If you are reading Cyclone Fanatic, chances are you are aware of the Royal Rumble; the manufactured WWE event in which 30 men enter the square of terror and one survives. Growing up in entertainment-starved Iowa in the '90's, the Royal Rumble was a date circled on the calendar every year. I wasn't a passionate WWE supporter, but you better believe I was locked in every January for the Royal Rumble. My pals and I would spend a week renting VHS tapes of past Royal Rumbles from the local Blockbuster to aptly prepare ourselves. When the Super Nintendo Royal Rumble game debuted in 1993, it was an absolute revelation. Who needed to call girls when you could hop in the ring and control Mr. Perfect whenever you wanted? The '90's were clearly a simpler time.

Here we are in 2014 and the Big 12 Tournament has the potential to be as erratic as any Royal Rumble. Seven of the ten Big 12 teams are going to make the NCAA Tournament and West Virginia is on the outside looking in, but capable of a creating chaos in Kansas City. When 80 percent of the league can make an argument to win the Big 12 Tournament, you have yourself a humdinger of a week. So what is going to happen? Let's head into the ring to find out.

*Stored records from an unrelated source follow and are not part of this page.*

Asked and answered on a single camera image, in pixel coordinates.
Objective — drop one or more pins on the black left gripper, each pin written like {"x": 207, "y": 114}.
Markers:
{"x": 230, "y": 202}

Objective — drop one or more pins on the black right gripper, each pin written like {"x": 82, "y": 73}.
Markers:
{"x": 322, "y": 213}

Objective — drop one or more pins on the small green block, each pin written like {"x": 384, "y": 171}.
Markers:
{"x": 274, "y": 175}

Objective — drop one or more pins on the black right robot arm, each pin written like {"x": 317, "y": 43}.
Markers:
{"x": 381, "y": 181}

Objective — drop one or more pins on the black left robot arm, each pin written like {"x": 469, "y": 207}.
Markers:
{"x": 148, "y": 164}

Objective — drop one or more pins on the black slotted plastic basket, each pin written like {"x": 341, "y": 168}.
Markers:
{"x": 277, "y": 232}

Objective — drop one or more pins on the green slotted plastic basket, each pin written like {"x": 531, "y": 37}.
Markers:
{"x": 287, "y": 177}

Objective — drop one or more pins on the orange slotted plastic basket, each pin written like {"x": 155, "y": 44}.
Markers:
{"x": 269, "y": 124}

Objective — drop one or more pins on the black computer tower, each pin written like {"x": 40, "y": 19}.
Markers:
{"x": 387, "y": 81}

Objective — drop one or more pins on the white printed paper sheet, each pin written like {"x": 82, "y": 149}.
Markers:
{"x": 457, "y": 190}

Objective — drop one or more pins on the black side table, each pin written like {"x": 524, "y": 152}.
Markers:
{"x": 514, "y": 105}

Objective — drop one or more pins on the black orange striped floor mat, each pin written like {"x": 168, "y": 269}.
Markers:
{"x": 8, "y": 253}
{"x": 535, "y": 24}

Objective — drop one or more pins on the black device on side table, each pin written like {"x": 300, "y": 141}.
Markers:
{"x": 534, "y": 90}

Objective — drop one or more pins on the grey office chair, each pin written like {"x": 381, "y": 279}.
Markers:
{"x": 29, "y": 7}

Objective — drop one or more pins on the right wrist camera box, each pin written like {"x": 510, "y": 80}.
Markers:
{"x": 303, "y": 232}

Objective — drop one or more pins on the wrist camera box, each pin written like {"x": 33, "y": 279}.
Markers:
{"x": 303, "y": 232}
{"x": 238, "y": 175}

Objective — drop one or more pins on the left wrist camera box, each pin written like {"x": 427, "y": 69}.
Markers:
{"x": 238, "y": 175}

The first four contestants are often afterthoughts in the Royal Rumble. Since the initial WWE event in 1988, only 2 men have won the Rumble as the first wrestler to enter (Shawn Michaels in 1995 and Chris Benoit in 2004.) Likewise, no Big 12 team that has played on the initial day of the tournament has captured the belt. In fact, nobody seeded four or worse has ever won the Big 12 Tournament. But we have ourselves a unique situation in 2014.

The first two wrestlers that enter the ring on Wednesday night are Texas Tech and Oklahoma State. The creators of the event embrace drama by starting off the charade with these two. OSU's Marcus Smart of course controversially entered the stands in Lubbock in early February. In WWE fashion, he shoved Tech "super-fan" Jeff Orr, causing Smart to be suspended three games. Since returning, Smart and the Cowboys have been excellent, winning four of their final five games to essentially clinch a bid to the NCAA Tournament. Tech has battled all season long with tenacity thanks to their sage orchestrator Tubby Smith, leading the Big 12 in conference games by allowing just 68 points per game. But Tech lasts merely a few seconds in the ring, as Marcus Smart throws them over the top rope, careening onto super-fan Jeff Orr within the first minute of the Rumble. Oklahoma State 72 Texas Tech 55.

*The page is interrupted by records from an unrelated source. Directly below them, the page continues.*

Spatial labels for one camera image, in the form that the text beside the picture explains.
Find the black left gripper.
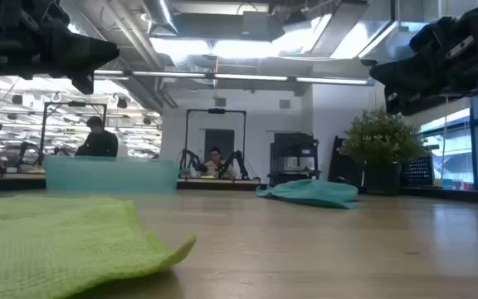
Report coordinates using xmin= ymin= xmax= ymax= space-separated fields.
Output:
xmin=0 ymin=0 xmax=120 ymax=96

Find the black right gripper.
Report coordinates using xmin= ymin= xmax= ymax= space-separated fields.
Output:
xmin=369 ymin=0 xmax=478 ymax=116

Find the teal microfiber towel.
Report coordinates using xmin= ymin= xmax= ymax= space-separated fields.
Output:
xmin=256 ymin=179 xmax=359 ymax=210

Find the lime green microfiber towel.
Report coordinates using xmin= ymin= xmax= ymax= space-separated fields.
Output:
xmin=0 ymin=194 xmax=198 ymax=299

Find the translucent teal plastic basket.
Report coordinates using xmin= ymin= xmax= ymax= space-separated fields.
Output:
xmin=42 ymin=155 xmax=181 ymax=194

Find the potted green plant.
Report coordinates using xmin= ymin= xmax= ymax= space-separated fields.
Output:
xmin=338 ymin=106 xmax=427 ymax=196

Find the person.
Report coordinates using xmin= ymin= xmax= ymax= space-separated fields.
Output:
xmin=75 ymin=115 xmax=120 ymax=158
xmin=204 ymin=145 xmax=238 ymax=179

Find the black perforated crate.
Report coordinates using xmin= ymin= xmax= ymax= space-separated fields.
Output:
xmin=400 ymin=155 xmax=435 ymax=188

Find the black leaning board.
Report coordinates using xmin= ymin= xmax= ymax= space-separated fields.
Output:
xmin=328 ymin=135 xmax=364 ymax=184

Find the black shelf cart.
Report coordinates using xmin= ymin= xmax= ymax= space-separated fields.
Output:
xmin=268 ymin=132 xmax=321 ymax=186

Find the grey door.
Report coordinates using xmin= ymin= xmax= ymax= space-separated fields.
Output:
xmin=203 ymin=129 xmax=236 ymax=165

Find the wooden background table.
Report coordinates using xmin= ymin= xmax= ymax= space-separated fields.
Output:
xmin=176 ymin=177 xmax=261 ymax=184

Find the black gantry frame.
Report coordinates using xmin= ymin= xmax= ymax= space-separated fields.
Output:
xmin=184 ymin=108 xmax=247 ymax=179
xmin=39 ymin=101 xmax=108 ymax=165

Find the black aluminium table frame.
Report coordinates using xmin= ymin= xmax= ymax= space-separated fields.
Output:
xmin=0 ymin=177 xmax=478 ymax=205

The next contestants to enter are Baylor and their charismatic, yet slightly enigmatic manager Scott Drew and TCU. The Rumble always keeps its sense of humor by sending a contestant into the ring with no chance at all to win. Winless TCU is this year's Doink the Clown. TCU became the first team to not win a game in conference play since Texas A&M in 2004. Everyone has a few laughs and Baylor gently nudges TCU out of the ring. Baylor 81 TCU 57.


The Rumble takes a turn for the serious when Iowa State and K-State enter the fray. Comedy has no place when the ultra business like Wildcats enter. They enter the tournament second in the conference in scoring and field goal percentage defense, allowing a paltry 41 percent shooting from opponents. But they are not as feisty away from the Octagon of Doom, going 5-9 in away/neutral court games this year. These two get locked up in a high-level tussle for 38 minutes, but THAT'S DEANDRE KANE'S MUSIC! The Wildcats don't have enough offense to stay with Kane, who has averaged 21 points, 8 rebounds and 7 assists over his last seven games. Iowa State 73 K-State 68.

Kansas walks out to the Undertaker's music and everyone stops and stares in awe at the champs.  Not only has Kansas won the last 10 regular season titles, they have won six of the last eight Big 12 Tournaments, including a eviscerating run through the tournament last year, when no team got within 15 points of the Jayhawks. Oklahoma State is not your ordinary 8-seed. Marcus Smart and Markel Brown attack the champs relentlessly, throwing haymaker after haymaker. MY GOD THE CHAMPS ARE TAKING A BEATING.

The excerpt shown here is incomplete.